Marinha em rota de colisão com o tribunal: juíza ameaça nova multa ao Chefe da Armada
A juíza do julgamento do caso NRP Mondego voltou a repreender a Marinha por entorpecimento processual e ameaça nova multa ao almirante Jorge Nobre de Sousa. Testemunhas ouvidas a 23 de setembro.
O braço de ferro entre a justiça e a Marinha subiu mais um degrau esta sexta-feira. A juíza que preside ao julgamento de três militares acusados de violação de segredo de Estado, no caso ligado ao NRP Mondego, voltou a repreender o ramo por entorpecimento processual e avisou que o Chefe do Estado-Maior da Armada, almirante Jorge Nobre de Sousa, arrisca nova multa se as testemunhas voltarem a faltar.

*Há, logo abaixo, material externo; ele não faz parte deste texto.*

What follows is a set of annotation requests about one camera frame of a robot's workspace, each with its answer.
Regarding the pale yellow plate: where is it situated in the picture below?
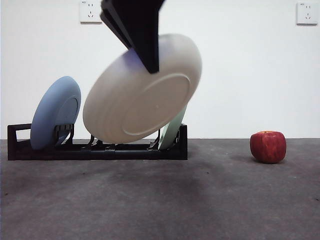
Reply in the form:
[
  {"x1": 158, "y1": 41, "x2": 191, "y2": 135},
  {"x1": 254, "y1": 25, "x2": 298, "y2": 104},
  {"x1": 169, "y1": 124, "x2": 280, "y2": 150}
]
[{"x1": 82, "y1": 33, "x2": 203, "y2": 145}]

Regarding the red apple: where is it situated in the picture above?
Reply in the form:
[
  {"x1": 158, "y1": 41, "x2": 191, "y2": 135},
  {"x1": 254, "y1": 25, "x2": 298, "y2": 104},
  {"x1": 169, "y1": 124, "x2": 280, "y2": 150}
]
[{"x1": 250, "y1": 130, "x2": 287, "y2": 165}]

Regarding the green plate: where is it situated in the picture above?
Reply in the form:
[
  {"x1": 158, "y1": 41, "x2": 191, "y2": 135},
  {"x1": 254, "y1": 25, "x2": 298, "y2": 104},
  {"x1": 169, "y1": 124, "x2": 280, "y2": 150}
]
[{"x1": 158, "y1": 104, "x2": 188, "y2": 151}]

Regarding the blue plate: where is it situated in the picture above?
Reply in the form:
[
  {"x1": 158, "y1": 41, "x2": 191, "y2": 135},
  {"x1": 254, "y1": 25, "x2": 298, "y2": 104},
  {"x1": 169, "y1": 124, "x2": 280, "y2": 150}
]
[{"x1": 29, "y1": 75, "x2": 82, "y2": 151}]

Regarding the black plate rack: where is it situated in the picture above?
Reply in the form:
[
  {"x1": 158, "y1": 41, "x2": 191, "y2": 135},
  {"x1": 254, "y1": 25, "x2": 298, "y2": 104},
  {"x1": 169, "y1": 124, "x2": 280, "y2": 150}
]
[{"x1": 7, "y1": 123, "x2": 188, "y2": 161}]

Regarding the white wall socket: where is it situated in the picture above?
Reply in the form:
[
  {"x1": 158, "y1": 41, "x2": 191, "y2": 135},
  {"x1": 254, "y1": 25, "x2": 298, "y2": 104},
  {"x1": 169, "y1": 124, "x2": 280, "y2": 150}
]
[
  {"x1": 79, "y1": 0, "x2": 103, "y2": 25},
  {"x1": 296, "y1": 2, "x2": 315, "y2": 26}
]

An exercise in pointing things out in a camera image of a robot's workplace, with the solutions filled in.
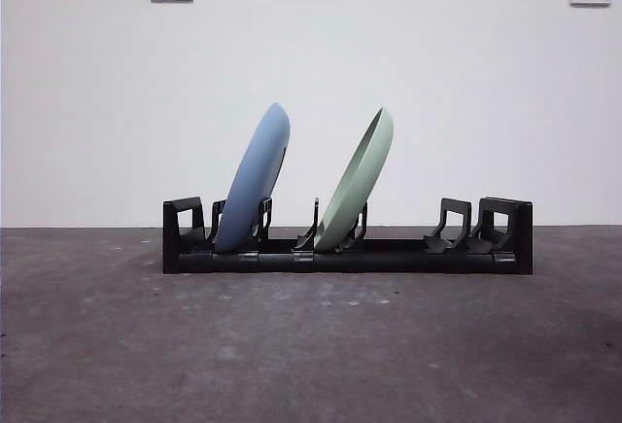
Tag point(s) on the pale green plate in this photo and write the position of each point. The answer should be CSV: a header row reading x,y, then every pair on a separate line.
x,y
359,175

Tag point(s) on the blue plate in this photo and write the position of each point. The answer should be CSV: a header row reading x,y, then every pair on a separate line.
x,y
257,175

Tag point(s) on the black plate rack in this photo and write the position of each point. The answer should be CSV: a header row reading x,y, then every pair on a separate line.
x,y
389,260

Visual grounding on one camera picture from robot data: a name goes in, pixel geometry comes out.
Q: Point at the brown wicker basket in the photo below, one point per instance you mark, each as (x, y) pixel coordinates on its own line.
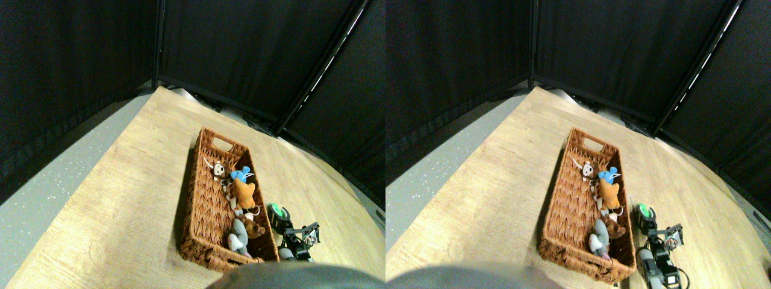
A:
(566, 217)
(208, 217)

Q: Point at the blue plush toy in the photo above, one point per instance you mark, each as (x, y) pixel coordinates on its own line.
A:
(240, 176)
(608, 176)

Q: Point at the black curtain stand pole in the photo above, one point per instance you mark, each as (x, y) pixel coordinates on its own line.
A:
(699, 66)
(159, 45)
(533, 45)
(325, 66)

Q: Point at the grey plush toy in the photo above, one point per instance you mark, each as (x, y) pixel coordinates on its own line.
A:
(238, 238)
(600, 239)

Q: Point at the brown white-faced plush toy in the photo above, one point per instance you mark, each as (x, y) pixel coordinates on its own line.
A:
(218, 170)
(586, 170)

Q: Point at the green plush toy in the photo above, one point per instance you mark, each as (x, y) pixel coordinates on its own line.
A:
(645, 211)
(277, 211)

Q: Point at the dark brown plush toy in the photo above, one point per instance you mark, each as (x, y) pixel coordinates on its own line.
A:
(615, 229)
(254, 229)

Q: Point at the orange plush toy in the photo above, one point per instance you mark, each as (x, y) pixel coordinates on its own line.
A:
(244, 194)
(611, 194)

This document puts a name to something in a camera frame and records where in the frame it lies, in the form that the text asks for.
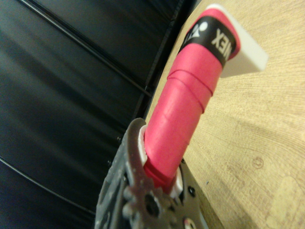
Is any white scoop with red handle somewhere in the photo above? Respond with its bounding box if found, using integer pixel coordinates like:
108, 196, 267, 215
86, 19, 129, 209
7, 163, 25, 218
142, 3, 270, 194

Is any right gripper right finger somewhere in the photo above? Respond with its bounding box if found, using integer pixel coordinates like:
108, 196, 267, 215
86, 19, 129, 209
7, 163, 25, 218
166, 164, 215, 229

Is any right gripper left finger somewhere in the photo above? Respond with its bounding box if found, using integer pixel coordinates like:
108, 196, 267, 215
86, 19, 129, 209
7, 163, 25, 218
95, 116, 168, 229

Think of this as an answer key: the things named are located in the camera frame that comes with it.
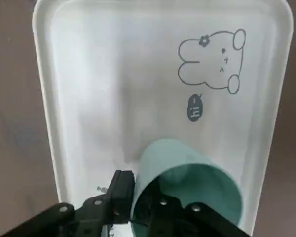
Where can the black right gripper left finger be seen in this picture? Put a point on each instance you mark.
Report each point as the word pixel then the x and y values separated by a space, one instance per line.
pixel 119 190

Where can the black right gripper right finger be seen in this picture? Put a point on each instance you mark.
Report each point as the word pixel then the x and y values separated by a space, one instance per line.
pixel 167 217

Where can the small green cup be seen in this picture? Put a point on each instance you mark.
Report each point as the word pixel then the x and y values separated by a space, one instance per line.
pixel 177 158

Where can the white tray with rabbit print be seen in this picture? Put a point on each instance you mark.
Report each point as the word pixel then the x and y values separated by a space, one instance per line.
pixel 113 74

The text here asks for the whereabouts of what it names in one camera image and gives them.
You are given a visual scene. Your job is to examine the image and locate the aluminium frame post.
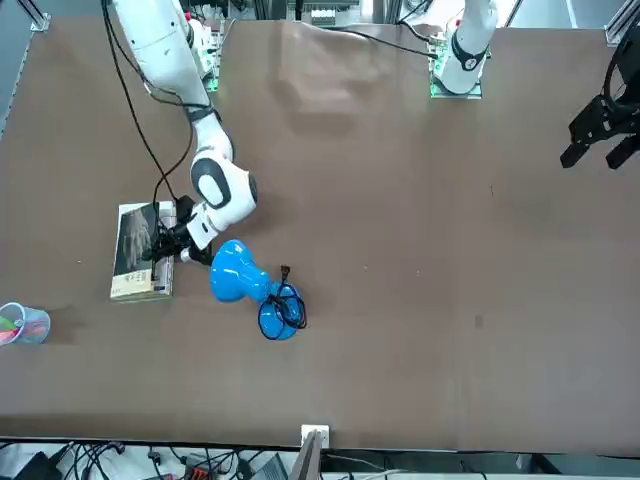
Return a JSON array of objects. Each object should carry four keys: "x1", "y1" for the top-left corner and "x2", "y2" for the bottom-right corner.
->
[{"x1": 288, "y1": 428, "x2": 324, "y2": 480}]

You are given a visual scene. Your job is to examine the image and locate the blue desk lamp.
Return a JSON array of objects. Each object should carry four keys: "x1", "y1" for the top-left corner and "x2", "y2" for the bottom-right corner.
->
[{"x1": 208, "y1": 238, "x2": 309, "y2": 343}]

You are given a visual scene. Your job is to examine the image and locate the black lamp cord with plug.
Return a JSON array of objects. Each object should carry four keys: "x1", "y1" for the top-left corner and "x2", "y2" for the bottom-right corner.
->
[{"x1": 259, "y1": 264, "x2": 309, "y2": 331}]

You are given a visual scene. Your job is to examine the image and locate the thick white book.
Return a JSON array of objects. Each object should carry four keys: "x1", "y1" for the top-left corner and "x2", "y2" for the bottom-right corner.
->
[{"x1": 149, "y1": 199, "x2": 177, "y2": 297}]

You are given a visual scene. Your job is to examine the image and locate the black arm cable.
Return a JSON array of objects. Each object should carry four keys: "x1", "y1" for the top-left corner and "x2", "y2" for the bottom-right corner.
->
[
  {"x1": 101, "y1": 0, "x2": 221, "y2": 241},
  {"x1": 601, "y1": 34, "x2": 640, "y2": 101}
]

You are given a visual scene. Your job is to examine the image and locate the black cable on table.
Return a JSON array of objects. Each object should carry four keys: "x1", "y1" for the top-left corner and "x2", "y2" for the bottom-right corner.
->
[{"x1": 319, "y1": 27, "x2": 436, "y2": 57}]

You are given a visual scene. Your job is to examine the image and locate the white post bracket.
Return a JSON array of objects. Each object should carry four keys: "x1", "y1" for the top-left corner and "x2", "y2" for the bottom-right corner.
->
[{"x1": 300, "y1": 424, "x2": 331, "y2": 448}]

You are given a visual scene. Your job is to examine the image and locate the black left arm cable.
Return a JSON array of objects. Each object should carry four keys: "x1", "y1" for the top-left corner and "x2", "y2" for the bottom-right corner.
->
[{"x1": 601, "y1": 34, "x2": 640, "y2": 101}]

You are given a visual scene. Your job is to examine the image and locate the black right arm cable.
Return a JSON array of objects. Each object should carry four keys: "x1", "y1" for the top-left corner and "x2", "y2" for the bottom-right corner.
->
[{"x1": 101, "y1": 0, "x2": 221, "y2": 241}]

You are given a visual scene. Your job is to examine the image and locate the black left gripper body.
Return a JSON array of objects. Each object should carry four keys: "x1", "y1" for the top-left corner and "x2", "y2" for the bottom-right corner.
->
[{"x1": 594, "y1": 84, "x2": 640, "y2": 135}]

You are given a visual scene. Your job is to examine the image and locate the translucent pen cup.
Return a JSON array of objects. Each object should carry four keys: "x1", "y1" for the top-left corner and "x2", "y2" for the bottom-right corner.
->
[{"x1": 0, "y1": 301, "x2": 52, "y2": 347}]

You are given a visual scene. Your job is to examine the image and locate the black and beige book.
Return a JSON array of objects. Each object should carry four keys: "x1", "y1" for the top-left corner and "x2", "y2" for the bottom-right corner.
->
[{"x1": 109, "y1": 202, "x2": 162, "y2": 301}]

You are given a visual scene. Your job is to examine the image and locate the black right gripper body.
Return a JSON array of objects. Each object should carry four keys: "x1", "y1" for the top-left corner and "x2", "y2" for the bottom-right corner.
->
[{"x1": 167, "y1": 222, "x2": 194, "y2": 254}]

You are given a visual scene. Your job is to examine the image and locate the aluminium frame corner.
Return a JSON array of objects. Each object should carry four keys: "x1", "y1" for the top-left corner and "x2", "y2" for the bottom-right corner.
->
[
  {"x1": 603, "y1": 0, "x2": 640, "y2": 47},
  {"x1": 19, "y1": 0, "x2": 51, "y2": 32}
]

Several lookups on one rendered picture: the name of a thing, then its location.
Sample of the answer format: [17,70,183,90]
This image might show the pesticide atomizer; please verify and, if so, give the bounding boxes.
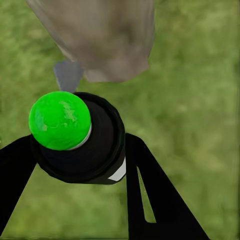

Porque está o Chefe da Armada em risco de nova multa?
Porque o tribunal já não confia na cadeia de notificações da Marinha. Em junho, o almirante foi condenado a pagar 816 euros depois de o ramo ter falhado a notificação de duas testemunhas militares — uma falha que a própria Marinha admitiu como interna, negando qualquer desrespeito pelo tribunal. Agora, a juíza decidiu não arriscar: as testemunhas serão convocadas por carta, por telefone e através da Polícia Judiciária Militar, e a audiência ficou marcada para 23 de setembro. Se a máquina voltar a emperrar, a sanção repete-se.
Quem pagou a multa de 816 euros?
É a segunda frente da polémica. O advogado Garcia Pereira sustenta que a multa foi paga através de uma conta do IGCP — a agência que gere a tesouraria do Estado — o que significaria dinheiros públicos a saldar uma sanção pessoal. A Marinha garante o contrário: o pagamento saiu de conta bancária pessoal do almirante, que nega qualquer uso de verbas públicas. A dúvida, essa, ficou a pairar na sala de audiências e dificilmente desaparece sozinha.
Para o Governo e para o Parlamento, o caso é mais uma dor de cabeça institucional num semestre político já carregado — o debate do Estado da Nação está marcado para dia 16, e a relação entre tribunais e Forças Armadas não é tema que nenhum executivo queira em manchetes. Entre a disciplina militar e a autoridade judicial, setembro dirá se a Marinha aprendeu a entregar cartas.